Membership of prohibited groups or organisations
If you’re a member of a group or organisation that contradicts the Met’s competencies, values or ethics, as well as its responsibility to promote race equality (the British National Party or National Front, for example), forget it.
Which we hope and assume none of our lovely readers would even think about being part of anyway!
“This contradicts everything the role of a police officer stands for” the Met Police website states.
So, if you are currently using any illegal drugs, you’ll be automatically ruled out for the role.
You won’t get away with fibbing either – the substance misuse test you’re required to take as a part of the pre-employment checks will catch you out.
Nationality and living in the UK
If you’re from outside the EEA, it’s essential that you have indefinite leave to enter or to remain in the UK.
And while you can be of any nationality to join the Met, you must have lived in the UK for at least the three years immediately prior to applying for the role.
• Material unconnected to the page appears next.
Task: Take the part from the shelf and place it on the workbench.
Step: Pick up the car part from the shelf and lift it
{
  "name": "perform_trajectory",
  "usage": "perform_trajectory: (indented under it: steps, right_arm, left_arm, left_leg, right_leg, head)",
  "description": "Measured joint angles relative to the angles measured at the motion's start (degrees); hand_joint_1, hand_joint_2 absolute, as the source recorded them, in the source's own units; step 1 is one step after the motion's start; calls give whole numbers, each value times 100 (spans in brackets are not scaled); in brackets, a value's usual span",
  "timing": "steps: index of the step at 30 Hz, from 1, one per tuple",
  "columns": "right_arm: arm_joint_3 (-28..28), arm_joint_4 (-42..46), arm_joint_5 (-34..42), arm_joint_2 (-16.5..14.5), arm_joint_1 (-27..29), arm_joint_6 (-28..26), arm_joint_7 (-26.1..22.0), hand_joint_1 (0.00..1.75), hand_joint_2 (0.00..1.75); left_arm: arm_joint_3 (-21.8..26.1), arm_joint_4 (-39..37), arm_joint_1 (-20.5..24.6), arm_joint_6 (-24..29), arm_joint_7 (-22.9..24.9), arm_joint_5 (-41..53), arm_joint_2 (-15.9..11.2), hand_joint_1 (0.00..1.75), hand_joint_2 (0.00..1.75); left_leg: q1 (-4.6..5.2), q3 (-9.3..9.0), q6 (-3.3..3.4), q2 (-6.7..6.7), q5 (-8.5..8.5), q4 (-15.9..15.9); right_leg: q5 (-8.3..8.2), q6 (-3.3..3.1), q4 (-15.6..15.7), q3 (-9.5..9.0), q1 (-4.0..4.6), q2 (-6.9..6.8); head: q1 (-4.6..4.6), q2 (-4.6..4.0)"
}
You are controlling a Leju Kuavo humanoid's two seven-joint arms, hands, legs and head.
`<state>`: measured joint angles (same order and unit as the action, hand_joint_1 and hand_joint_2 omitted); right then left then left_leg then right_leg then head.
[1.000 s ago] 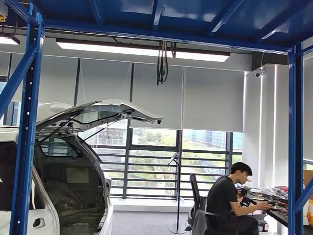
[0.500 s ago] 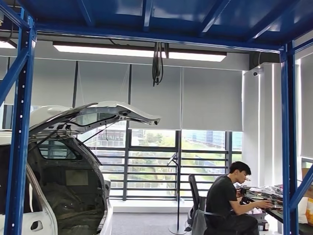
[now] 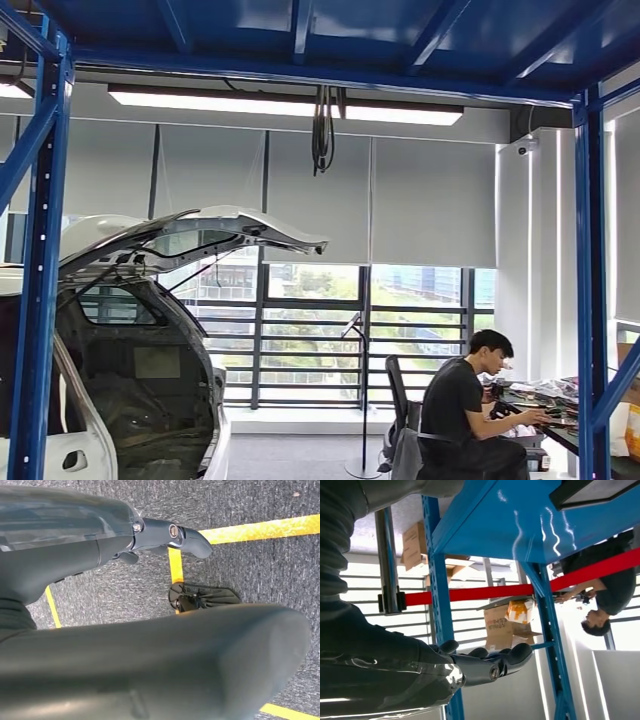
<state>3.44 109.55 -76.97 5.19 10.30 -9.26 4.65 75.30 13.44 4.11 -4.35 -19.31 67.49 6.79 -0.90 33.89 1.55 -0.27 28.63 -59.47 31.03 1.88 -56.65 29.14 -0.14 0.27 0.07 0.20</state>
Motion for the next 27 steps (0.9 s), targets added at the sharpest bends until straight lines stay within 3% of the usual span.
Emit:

If you’re not a British citizen, member of the EEA or a Swiss National, you must have a visa entitlement to live and work in the UK for a period of time sufficient to recoup recruitment and training costs for the role. Check the Met Police website for timescales.
Living in London
If you’re applying to join the Met as a uniform police constable on certain apprenticeships and programmes, you should have lived or studied in London for a minimum of three out of the last six years at the point of application. BUT if you enter as a detective constable, for example, this is not a requirement, so don’t be put off if you haven’t lived here for that long!
Other police applications
You are able to apply to more than one police service at a time, but you will only be able to sit an assessment centre with one service.